**WHAT IS REQUIRED**
Each line below must be set down exactly as it stands.

**DATASET CONTENT**
= Beginning of Section =

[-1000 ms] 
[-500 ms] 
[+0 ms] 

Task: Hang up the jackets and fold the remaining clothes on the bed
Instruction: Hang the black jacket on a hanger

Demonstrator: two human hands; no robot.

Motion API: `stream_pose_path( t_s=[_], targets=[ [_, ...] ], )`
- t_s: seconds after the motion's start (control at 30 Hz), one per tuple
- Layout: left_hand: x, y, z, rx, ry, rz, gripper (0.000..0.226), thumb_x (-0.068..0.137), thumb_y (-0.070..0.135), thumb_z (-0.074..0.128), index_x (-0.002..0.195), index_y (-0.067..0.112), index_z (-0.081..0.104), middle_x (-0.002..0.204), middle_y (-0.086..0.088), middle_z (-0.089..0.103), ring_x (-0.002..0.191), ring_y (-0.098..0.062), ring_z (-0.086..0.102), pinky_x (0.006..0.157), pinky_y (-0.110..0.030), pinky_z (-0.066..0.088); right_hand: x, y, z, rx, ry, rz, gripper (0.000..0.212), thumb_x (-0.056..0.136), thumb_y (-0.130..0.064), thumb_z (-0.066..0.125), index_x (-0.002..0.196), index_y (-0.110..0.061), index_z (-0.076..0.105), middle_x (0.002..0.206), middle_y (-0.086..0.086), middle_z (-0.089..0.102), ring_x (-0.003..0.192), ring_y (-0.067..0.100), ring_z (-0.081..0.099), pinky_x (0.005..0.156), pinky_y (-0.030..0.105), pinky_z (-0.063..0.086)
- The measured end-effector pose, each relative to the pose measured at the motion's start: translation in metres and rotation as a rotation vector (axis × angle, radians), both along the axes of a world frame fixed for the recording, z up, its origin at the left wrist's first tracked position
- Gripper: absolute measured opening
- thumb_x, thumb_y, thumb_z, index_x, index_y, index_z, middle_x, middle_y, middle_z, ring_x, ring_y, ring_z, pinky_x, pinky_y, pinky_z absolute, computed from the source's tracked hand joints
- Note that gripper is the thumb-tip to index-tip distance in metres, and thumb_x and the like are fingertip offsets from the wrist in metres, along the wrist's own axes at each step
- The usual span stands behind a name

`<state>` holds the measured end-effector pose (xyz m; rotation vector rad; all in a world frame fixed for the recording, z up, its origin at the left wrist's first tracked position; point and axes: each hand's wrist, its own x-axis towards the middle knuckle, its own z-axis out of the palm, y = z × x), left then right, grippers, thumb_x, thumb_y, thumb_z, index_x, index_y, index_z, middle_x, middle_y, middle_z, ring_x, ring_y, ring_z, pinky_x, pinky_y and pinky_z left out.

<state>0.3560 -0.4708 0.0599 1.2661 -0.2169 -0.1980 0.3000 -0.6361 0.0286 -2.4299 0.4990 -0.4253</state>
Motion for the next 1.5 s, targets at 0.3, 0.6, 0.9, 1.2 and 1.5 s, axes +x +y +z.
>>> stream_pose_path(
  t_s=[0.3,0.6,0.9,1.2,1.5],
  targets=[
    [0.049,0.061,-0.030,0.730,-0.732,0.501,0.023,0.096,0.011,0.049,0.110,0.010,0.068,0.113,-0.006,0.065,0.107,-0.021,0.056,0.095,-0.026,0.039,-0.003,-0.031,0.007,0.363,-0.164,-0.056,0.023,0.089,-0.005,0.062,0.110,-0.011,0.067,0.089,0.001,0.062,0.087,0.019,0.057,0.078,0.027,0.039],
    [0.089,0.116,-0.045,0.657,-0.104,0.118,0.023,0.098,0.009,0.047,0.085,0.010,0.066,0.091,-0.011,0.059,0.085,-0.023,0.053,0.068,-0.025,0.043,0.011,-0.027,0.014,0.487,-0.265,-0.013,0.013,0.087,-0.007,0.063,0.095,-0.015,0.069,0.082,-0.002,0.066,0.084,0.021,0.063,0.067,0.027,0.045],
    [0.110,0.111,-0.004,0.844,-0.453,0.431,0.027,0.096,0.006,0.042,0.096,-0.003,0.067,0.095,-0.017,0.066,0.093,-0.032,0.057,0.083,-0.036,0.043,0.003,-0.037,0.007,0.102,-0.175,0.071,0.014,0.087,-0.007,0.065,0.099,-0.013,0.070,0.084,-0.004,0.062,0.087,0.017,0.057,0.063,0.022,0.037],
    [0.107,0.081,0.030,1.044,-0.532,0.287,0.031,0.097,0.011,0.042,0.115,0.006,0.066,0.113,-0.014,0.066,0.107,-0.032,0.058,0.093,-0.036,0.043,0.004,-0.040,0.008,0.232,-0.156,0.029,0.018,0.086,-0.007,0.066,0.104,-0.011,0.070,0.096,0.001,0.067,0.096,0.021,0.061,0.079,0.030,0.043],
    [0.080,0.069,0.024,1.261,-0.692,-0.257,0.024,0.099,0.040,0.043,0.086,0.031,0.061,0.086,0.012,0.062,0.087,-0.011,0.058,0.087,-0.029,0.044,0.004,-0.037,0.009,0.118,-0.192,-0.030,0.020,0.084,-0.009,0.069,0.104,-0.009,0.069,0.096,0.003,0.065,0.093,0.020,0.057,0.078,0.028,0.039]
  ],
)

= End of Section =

**RESULT**
[-1000 ms] 
[-500 ms] 
[+0 ms] 

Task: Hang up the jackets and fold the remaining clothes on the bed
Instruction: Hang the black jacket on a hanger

Demonstrator: two human hands; no robot.

Motion API: `stream_pose_path( t_s=[_], targets=[ [_, ...] ], )`
- t_s: seconds after the motion's start (control at 30 Hz), one per tuple
- Layout: left_hand: x, y, z, rx, ry, rz, gripper (0.000..0.226), thumb_x (-0.068..0.137), thumb_y (-0.070..0.135), thumb_z (-0.074..0.128), index_x (-0.002..0.195), index_y (-0.067..0.112), index_z (-0.081..0.104), middle_x (-0.002..0.204), middle_y (-0.086..0.088), middle_z (-0.089..0.103), ring_x (-0.002..0.191), ring_y (-0.098..0.062), ring_z (-0.086..0.102), pinky_x (0.006..0.157), pinky_y (-0.110..0.030), pinky_z (-0.066..0.088); right_hand: x, y, z, rx, ry, rz, gripper (0.000..0.212), thumb_x (-0.056..0.136), thumb_y (-0.130..0.064), thumb_z (-0.066..0.125), index_x (-0.002..0.196), index_y (-0.110..0.061), index_z (-0.076..0.105), middle_x (0.002..0.206), middle_y (-0.086..0.086), middle_z (-0.089..0.102), ring_x (-0.003..0.192), ring_y (-0.067..0.100), ring_z (-0.081..0.099), pinky_x (0.005..0.156), pinky_y (-0.030..0.105), pinky_z (-0.063..0.086)
- The measured end-effector pose, each relative to the pose measured at the motion's start: translation in metres and rotation as a rotation vector (axis × angle, radians), both along the axes of a world frame fixed for the recording, z up, its origin at the left wrist's first tracked position
- Gripper: absolute measured opening
- thumb_x, thumb_y, thumb_z, index_x, index_y, index_z, middle_x, middle_y, middle_z, ring_x, ring_y, ring_z, pinky_x, pinky_y, pinky_z absolute, computed from the source's tracked hand joints
- Note that gripper is the thumb-tip to index-tip distance in metres, and thumb_x and the like are fingertip offsets from the wrist in metres, along the wrist's own axes at each step
- The usual span stands behind a name

`<state>` holds the measured end-effector pose (xyz m; rotation vector rad; all in a world frame fixed for the recording, z up, its origin at the left wrist's first tracked position; point and axes: each hand's wrist, its own x-axis towards the middle knuckle, its own z-axis out of the palm, y = z × x), left then right, grippers, thumb_x, thumb_y, thumb_z, index_x, index_y, index_z, middle_x, middle_y, middle_z, ring_x, ring_y, ring_z, pinky_x, pinky_y and pinky_z left out.

<state>0.3560 -0.4708 0.0599 1.2661 -0.2169 -0.1980 0.3000 -0.6361 0.0286 -2.4299 0.4990 -0.4253</state>
Motion for the next 1.5 s, targets at 0.3, 0.6, 0.9, 1.2 and 1.5 s, axes +x +y +z.
>>> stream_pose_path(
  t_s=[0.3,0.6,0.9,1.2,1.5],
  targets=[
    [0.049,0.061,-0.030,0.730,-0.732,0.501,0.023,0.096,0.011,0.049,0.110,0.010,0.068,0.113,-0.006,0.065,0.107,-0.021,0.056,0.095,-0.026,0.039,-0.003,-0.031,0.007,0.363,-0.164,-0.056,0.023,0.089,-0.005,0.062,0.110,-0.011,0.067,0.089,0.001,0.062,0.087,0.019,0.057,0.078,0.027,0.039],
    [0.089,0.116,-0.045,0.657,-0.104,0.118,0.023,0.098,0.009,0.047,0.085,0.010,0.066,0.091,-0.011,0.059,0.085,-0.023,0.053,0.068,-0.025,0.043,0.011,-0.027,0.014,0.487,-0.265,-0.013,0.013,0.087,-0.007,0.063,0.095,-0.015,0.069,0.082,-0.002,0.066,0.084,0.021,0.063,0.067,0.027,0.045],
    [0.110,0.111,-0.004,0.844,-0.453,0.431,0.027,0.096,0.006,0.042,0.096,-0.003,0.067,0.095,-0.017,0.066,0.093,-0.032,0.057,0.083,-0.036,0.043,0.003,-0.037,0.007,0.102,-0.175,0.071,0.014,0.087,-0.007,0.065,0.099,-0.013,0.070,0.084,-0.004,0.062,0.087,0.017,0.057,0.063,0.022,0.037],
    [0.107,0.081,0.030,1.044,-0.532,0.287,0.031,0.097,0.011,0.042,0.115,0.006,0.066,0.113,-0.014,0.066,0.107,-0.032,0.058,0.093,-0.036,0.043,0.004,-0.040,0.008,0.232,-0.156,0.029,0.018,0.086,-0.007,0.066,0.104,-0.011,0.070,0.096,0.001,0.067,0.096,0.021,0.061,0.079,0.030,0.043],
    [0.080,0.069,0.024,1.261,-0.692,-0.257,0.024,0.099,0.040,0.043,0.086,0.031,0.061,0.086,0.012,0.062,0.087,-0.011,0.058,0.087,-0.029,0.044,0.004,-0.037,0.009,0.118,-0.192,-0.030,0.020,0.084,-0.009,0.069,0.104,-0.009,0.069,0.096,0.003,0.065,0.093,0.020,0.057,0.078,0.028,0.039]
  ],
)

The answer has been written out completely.